§ Action item: Produce the listing below again, exactly as shown.

################

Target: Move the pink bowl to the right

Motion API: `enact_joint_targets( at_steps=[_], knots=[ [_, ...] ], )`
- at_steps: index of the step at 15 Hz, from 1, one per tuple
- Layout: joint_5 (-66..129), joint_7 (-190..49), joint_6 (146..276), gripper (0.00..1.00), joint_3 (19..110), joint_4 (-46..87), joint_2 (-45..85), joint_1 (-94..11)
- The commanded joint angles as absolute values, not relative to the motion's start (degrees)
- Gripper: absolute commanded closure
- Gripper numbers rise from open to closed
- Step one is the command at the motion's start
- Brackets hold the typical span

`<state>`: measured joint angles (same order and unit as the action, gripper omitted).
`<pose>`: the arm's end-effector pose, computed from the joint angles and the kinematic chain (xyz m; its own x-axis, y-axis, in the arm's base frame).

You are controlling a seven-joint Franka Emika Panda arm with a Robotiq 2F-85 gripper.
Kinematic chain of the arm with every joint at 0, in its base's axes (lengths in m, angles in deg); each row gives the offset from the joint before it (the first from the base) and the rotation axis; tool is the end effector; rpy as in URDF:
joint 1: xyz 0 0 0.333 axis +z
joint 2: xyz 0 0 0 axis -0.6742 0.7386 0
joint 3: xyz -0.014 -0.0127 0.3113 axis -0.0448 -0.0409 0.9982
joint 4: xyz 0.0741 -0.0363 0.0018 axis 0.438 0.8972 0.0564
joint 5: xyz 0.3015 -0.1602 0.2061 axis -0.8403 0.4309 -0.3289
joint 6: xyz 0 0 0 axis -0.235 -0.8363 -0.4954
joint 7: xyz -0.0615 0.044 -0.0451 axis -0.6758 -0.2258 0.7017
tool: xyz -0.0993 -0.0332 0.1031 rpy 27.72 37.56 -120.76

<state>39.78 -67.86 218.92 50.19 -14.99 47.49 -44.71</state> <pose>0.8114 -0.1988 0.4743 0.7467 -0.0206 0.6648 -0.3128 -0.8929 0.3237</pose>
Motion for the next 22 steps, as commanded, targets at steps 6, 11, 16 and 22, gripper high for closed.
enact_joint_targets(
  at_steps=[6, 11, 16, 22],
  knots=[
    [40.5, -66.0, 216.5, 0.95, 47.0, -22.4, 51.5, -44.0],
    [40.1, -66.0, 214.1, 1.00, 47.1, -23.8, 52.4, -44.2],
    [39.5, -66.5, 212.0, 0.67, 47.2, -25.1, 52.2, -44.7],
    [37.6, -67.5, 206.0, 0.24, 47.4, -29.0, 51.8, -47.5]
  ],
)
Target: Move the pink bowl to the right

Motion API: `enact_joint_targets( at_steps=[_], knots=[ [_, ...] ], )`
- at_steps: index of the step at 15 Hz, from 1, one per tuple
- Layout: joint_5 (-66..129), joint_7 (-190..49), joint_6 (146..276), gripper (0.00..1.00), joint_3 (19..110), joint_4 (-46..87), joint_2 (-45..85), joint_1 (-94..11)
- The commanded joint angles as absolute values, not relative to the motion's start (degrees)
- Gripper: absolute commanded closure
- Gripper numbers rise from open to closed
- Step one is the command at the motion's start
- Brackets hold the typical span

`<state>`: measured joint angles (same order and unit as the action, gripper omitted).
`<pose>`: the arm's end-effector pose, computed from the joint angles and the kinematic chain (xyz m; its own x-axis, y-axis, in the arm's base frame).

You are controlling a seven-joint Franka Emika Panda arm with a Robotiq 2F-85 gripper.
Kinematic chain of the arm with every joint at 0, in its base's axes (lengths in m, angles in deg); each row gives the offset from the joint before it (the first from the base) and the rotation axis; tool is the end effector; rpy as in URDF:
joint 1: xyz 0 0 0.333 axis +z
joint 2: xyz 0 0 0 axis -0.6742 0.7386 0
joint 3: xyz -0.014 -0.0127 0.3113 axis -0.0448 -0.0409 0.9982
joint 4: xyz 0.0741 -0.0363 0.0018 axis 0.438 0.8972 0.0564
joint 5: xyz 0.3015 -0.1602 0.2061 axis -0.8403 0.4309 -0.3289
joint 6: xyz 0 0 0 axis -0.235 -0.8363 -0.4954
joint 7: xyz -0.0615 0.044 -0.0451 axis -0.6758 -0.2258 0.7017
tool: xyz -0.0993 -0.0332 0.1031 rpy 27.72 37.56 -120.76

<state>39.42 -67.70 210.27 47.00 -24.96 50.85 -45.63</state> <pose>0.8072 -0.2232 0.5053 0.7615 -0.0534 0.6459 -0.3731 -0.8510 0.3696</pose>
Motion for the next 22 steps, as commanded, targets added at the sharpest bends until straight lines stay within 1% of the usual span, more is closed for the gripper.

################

§ Response area:
Target: Move the pink bowl to the right

Motion API: `enact_joint_targets( at_steps=[_], knots=[ [_, ...] ], )`
- at_steps: index of the step at 15 Hz, from 1, one per tuple
- Layout: joint_5 (-66..129), joint_7 (-190..49), joint_6 (146..276), gripper (0.00..1.00), joint_3 (19..110), joint_4 (-46..87), joint_2 (-45..85), joint_1 (-94..11)
- The commanded joint angles as absolute values, not relative to the motion's start (degrees)
- Gripper: absolute commanded closure
- Gripper numbers rise from open to closed
- Step one is the command at the motion's start
- Brackets hold the typical span

`<state>`: measured joint angles (same order and unit as the action, gripper omitted).
`<pose>`: the arm's end-effector pose, computed from the joint angles and the kinematic chain (xyz m; its own x-axis, y-axis, in the arm's base frame).

You are controlling a seven-joint Franka Emika Panda arm with a Robotiq 2F-85 gripper.
Kinematic chain of the arm with every joint at 0, in its base's axes (lengths in m, angles in deg); each row gives the offset from the joint before it (the first from the base) and the rotation axis; tool is the end effector; rpy as in URDF:
joint 1: xyz 0 0 0.333 axis +z
joint 2: xyz 0 0 0 axis -0.6742 0.7386 0
joint 3: xyz -0.014 -0.0127 0.3113 axis -0.0448 -0.0409 0.9982
joint 4: xyz 0.0741 -0.0363 0.0018 axis 0.438 0.8972 0.0564
joint 5: xyz 0.3015 -0.1602 0.2061 axis -0.8403 0.4309 -0.3289
joint 6: xyz 0 0 0 axis -0.235 -0.8363 -0.4954
joint 7: xyz -0.0615 0.044 -0.0451 axis -0.6758 -0.2258 0.7017
tool: xyz -0.0993 -0.0332 0.1031 rpy 27.72 37.56 -120.76

<state>39.78 -67.86 218.92 50.19 -14.99 47.49 -44.71</state> <pose>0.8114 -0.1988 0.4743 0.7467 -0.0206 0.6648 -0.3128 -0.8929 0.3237</pose>
Motion for the next 22 steps, as commanded, targets at steps 6, 11, 16 and 22, gripper high for closed.
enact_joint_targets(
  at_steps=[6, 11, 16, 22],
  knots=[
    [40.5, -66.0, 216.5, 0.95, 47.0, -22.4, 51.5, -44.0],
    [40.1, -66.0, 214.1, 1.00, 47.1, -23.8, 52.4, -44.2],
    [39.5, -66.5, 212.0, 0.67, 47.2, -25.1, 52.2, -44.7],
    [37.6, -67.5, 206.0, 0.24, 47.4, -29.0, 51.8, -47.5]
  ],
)
Target: Move the pink bowl to the right

Motion API: `enact_joint_targets( at_steps=[_], knots=[ [_, ...] ], )`
- at_steps: index of the step at 15 Hz, from 1, one per tuple
- Layout: joint_5 (-66..129), joint_7 (-190..49), joint_6 (146..276), gripper (0.00..1.00), joint_3 (19..110), joint_4 (-46..87), joint_2 (-45..85), joint_1 (-94..11)
- The commanded joint angles as absolute values, not relative to the motion's start (degrees)
- Gripper: absolute commanded closure
- Gripper numbers rise from open to closed
- Step one is the command at the motion's start
- Brackets hold the typical span

`<state>`: measured joint angles (same order and unit as the action, gripper omitted).
`<pose>`: the arm's end-effector pose, computed from the joint angles and the kinematic chain (xyz m; its own x-axis, y-axis, in the arm's base frame).

You are controlling a seven-joint Franka Emika Panda arm with a Robotiq 2F-85 gripper.
Kinematic chain of the arm with every joint at 0, in its base's axes (lengths in m, angles in deg); each row gives the offset from the joint before it (the first from the base) and the rotation axis; tool is the end effector; rpy as in URDF:
joint 1: xyz 0 0 0.333 axis +z
joint 2: xyz 0 0 0 axis -0.6742 0.7386 0
joint 3: xyz -0.014 -0.0127 0.3113 axis -0.0448 -0.0409 0.9982
joint 4: xyz 0.0741 -0.0363 0.0018 axis 0.438 0.8972 0.0564
joint 5: xyz 0.3015 -0.1602 0.2061 axis -0.8403 0.4309 -0.3289
joint 6: xyz 0 0 0 axis -0.235 -0.8363 -0.4954
joint 7: xyz -0.0615 0.044 -0.0451 axis -0.6758 -0.2258 0.7017
tool: xyz -0.0993 -0.0332 0.1031 rpy 27.72 37.56 -120.76

<state>39.42 -67.70 210.27 47.00 -24.96 50.85 -45.63</state> <pose>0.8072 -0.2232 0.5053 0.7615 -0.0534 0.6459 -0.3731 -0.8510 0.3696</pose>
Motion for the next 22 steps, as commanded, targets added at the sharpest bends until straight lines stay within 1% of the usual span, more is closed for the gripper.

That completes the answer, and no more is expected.